Comment by autumn from NYC — February 7, 2007 @ 1:43 pm
It seems like personality is one of those things that is produced in social interaction; it doesn’t exist in the abstract. So the personality-measuring tool (MMPI test, Rorschach blot, tarot reading, MySpace profile) instantiates a different personality based on the nature of the tool and the point in time when one is measured, and who is doing the measuring. (This is like the linguistics argument that words have no meaning until they are used in a discourse community that establishes acceptable and understood usage, the existence of dictionaries notwithstanding.) The personality that I’ve evolved at work—sullen and rebarbative—is not too much like who I really am (I hope), yet I’m somewhat trapped within it as my co-workers carry it inside them and they would need to collaborate on any modifications.

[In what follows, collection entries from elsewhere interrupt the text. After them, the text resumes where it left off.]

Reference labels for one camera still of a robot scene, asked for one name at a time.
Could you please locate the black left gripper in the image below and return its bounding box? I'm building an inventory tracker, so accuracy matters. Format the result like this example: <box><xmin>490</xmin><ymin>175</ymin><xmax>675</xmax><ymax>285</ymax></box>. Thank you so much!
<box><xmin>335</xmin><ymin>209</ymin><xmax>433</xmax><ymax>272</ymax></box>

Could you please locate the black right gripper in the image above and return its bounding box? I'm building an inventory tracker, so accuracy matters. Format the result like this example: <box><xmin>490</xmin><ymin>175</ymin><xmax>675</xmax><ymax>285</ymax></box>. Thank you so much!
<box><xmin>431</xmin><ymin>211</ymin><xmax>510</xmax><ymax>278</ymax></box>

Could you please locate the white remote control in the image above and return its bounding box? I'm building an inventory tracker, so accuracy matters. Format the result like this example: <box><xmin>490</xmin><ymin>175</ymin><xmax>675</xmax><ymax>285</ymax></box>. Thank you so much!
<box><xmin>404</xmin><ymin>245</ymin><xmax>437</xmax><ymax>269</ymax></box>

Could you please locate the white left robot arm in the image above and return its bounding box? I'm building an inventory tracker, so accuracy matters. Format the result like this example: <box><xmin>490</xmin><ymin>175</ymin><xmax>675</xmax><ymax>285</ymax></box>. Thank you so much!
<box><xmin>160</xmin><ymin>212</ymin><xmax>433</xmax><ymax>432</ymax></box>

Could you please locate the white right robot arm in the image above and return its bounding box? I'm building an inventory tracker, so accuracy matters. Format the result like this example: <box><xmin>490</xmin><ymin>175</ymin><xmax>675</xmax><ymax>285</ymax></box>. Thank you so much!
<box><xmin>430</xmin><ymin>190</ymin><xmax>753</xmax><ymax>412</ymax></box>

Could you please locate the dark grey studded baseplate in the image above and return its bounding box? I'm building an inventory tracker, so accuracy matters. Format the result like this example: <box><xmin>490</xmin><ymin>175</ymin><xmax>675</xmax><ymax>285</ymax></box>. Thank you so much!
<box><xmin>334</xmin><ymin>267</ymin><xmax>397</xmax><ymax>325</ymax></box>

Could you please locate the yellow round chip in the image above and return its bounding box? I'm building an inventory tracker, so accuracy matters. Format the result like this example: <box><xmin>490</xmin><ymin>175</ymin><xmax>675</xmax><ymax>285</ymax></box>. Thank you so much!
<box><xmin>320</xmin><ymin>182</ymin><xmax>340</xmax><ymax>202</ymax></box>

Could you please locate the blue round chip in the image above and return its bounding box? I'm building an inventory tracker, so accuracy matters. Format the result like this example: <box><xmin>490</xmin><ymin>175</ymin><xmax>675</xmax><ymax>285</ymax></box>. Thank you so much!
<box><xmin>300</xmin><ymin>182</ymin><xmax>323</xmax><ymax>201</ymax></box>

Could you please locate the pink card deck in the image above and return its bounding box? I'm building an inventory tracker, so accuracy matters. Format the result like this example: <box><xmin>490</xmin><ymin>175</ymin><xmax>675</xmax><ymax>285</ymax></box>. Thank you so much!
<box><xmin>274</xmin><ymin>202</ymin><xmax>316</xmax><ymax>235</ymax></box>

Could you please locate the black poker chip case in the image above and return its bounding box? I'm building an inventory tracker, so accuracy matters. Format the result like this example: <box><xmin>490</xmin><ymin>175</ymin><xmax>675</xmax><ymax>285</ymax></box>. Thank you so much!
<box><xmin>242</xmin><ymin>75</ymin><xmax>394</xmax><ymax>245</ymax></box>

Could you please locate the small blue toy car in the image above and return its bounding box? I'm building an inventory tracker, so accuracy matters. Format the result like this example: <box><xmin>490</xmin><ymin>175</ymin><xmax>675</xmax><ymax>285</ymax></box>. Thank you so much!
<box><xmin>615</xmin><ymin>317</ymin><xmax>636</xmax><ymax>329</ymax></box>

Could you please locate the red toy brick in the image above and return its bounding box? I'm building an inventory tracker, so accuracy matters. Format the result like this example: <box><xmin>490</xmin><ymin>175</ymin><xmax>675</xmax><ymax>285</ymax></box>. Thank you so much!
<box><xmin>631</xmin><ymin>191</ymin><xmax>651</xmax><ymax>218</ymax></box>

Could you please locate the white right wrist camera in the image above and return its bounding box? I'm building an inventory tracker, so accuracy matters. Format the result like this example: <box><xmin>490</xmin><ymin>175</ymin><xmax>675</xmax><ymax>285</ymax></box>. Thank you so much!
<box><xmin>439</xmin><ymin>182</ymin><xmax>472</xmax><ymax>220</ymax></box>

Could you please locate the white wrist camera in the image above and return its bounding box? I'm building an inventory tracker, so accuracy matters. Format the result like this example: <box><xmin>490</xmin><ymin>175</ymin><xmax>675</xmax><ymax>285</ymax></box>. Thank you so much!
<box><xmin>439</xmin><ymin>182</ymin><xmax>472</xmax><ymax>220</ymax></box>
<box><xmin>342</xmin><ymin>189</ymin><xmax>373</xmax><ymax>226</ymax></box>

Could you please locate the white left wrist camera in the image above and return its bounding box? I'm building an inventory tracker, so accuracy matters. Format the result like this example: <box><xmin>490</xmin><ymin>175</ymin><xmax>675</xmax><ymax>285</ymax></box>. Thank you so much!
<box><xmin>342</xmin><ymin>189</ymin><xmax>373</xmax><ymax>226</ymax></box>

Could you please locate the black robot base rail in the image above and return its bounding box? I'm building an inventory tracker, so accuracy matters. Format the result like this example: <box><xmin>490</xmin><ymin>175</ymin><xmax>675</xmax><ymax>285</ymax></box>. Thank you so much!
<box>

Maybe self-acceptance means one has learned to tolerate the many personalities one finds oneself exhibiting, or perhaps it means seizing better control of the circumstances which yield the desired selves we know and love.
Comment by Rob Horning — February 7, 2007 @ 3:33 pm
I don’t think that personality has no reality.
On the contrary, personality persists all your life, and you can’t do much about it. I’m introverted, lazy, impulsive, procrastinator, anxious, and this is just the way I naturally act, even thought I need to pay attention in order to keep a semblance of normal life.
I act this way when I am alone, and when I am with people; except that with people there are immediate punishments (being fired, contempt, etc) so that I try to be more pleasant and reliable. So the socail personlity is a mask. And you can have many masks. but there are natural inclinations.